══ Supplied data ══

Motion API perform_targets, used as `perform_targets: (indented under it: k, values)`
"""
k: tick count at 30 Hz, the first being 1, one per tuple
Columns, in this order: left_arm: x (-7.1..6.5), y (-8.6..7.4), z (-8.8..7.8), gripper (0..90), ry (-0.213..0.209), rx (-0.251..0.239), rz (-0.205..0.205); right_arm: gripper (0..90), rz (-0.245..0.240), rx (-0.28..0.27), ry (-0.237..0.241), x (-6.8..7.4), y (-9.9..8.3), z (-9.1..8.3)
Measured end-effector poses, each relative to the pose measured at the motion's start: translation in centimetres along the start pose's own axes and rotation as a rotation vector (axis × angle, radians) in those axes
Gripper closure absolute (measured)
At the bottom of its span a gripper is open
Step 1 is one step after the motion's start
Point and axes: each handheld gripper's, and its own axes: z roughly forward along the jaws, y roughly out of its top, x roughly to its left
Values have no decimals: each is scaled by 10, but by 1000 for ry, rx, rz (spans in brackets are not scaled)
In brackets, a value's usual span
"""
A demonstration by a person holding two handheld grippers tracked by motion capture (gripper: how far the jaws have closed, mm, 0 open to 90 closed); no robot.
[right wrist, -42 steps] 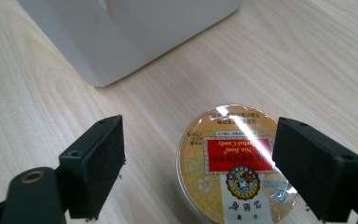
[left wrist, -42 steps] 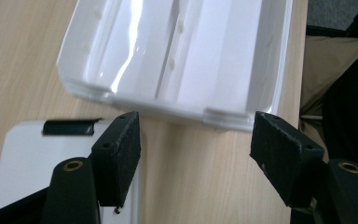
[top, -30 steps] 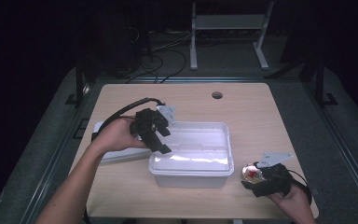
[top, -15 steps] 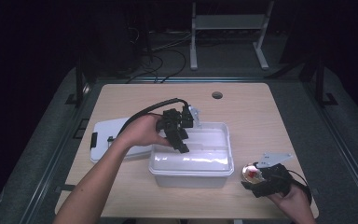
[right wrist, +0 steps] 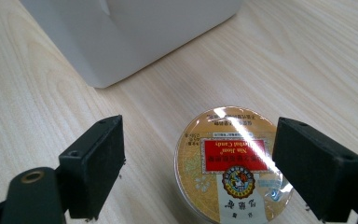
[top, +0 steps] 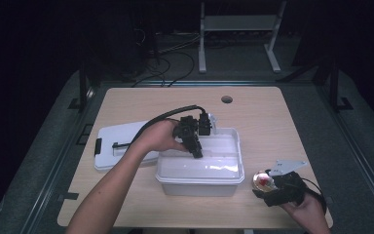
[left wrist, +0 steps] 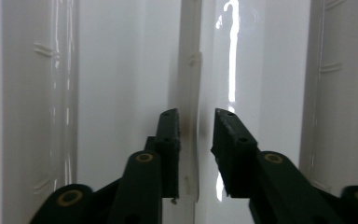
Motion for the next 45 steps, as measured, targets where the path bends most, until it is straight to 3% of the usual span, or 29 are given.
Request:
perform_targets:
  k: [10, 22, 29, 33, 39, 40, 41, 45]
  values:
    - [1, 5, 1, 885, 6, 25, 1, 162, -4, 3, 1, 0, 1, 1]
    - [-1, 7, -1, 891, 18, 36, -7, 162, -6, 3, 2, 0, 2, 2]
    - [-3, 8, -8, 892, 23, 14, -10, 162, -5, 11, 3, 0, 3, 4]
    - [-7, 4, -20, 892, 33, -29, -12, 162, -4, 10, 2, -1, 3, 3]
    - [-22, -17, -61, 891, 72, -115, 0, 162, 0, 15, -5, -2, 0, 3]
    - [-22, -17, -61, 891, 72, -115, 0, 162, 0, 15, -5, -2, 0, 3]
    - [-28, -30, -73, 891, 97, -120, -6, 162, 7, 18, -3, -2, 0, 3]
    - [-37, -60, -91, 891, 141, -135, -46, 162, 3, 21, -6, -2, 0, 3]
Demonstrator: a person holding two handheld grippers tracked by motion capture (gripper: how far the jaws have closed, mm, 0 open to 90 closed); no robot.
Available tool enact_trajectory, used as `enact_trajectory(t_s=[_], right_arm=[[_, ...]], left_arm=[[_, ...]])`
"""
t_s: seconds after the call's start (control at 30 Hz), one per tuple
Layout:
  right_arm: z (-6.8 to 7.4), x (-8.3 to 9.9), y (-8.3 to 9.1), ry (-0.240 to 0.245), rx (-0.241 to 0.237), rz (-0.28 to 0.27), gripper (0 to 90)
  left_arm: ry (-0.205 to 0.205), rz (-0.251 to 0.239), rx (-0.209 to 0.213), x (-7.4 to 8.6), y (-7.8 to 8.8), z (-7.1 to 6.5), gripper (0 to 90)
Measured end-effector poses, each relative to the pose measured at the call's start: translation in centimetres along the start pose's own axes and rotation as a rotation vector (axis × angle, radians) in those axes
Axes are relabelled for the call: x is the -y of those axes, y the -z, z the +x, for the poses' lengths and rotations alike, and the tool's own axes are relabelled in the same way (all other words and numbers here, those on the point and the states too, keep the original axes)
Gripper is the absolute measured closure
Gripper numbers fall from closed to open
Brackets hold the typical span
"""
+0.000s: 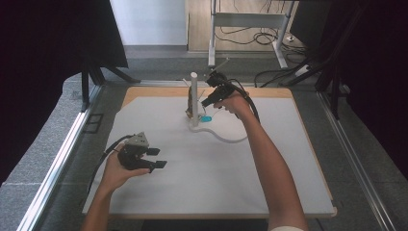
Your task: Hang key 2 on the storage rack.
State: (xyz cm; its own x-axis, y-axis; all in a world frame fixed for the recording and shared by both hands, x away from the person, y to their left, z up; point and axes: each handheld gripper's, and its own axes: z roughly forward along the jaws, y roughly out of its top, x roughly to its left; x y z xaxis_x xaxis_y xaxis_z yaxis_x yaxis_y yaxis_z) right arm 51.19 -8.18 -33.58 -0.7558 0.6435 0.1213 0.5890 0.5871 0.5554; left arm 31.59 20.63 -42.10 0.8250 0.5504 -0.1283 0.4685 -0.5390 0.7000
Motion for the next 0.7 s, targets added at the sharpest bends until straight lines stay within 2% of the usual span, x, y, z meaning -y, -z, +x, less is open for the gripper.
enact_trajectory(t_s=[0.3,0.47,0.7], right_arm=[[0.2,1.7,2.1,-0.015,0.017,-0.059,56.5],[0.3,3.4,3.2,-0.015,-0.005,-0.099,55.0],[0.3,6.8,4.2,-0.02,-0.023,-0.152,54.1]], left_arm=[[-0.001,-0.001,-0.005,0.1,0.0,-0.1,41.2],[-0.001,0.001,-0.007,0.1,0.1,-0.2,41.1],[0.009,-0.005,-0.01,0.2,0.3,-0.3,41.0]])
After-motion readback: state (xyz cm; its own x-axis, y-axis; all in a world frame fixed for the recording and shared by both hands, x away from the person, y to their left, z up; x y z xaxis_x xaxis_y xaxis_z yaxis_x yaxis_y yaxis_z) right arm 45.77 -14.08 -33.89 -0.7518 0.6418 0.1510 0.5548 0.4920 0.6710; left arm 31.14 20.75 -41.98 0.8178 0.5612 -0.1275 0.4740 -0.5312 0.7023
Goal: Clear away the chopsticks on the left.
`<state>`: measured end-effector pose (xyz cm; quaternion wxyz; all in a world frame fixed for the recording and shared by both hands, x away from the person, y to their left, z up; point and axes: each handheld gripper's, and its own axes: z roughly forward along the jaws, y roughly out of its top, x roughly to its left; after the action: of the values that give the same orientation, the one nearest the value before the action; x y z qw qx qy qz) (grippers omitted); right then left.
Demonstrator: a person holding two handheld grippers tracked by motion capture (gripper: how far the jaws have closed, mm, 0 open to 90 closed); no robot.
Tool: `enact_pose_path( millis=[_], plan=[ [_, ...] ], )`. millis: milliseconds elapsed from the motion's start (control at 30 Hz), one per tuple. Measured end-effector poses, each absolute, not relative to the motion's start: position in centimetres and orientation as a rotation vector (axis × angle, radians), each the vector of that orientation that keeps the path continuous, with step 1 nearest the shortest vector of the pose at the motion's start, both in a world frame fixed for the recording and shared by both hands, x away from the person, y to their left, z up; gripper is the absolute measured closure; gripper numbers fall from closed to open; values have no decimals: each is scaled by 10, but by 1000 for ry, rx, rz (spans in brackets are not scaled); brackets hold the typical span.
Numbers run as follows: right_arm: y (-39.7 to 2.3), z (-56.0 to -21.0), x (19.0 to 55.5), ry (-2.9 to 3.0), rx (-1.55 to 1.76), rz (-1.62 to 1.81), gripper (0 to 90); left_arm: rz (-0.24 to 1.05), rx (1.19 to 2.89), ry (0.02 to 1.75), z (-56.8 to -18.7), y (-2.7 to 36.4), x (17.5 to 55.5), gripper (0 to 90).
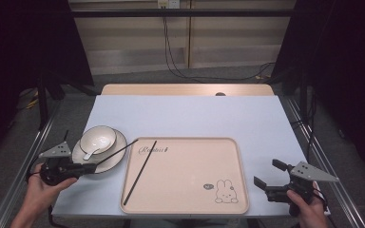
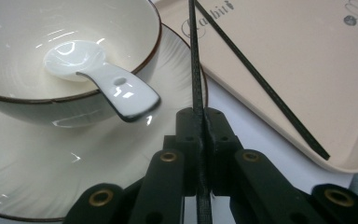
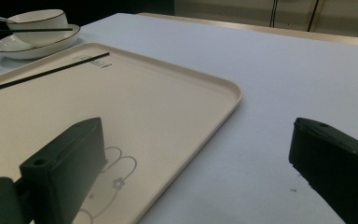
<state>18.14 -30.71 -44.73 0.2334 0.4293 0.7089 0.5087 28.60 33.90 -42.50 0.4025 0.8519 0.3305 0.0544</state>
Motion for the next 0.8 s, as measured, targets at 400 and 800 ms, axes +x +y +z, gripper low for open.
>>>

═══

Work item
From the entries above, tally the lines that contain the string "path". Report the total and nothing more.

Solved problem
2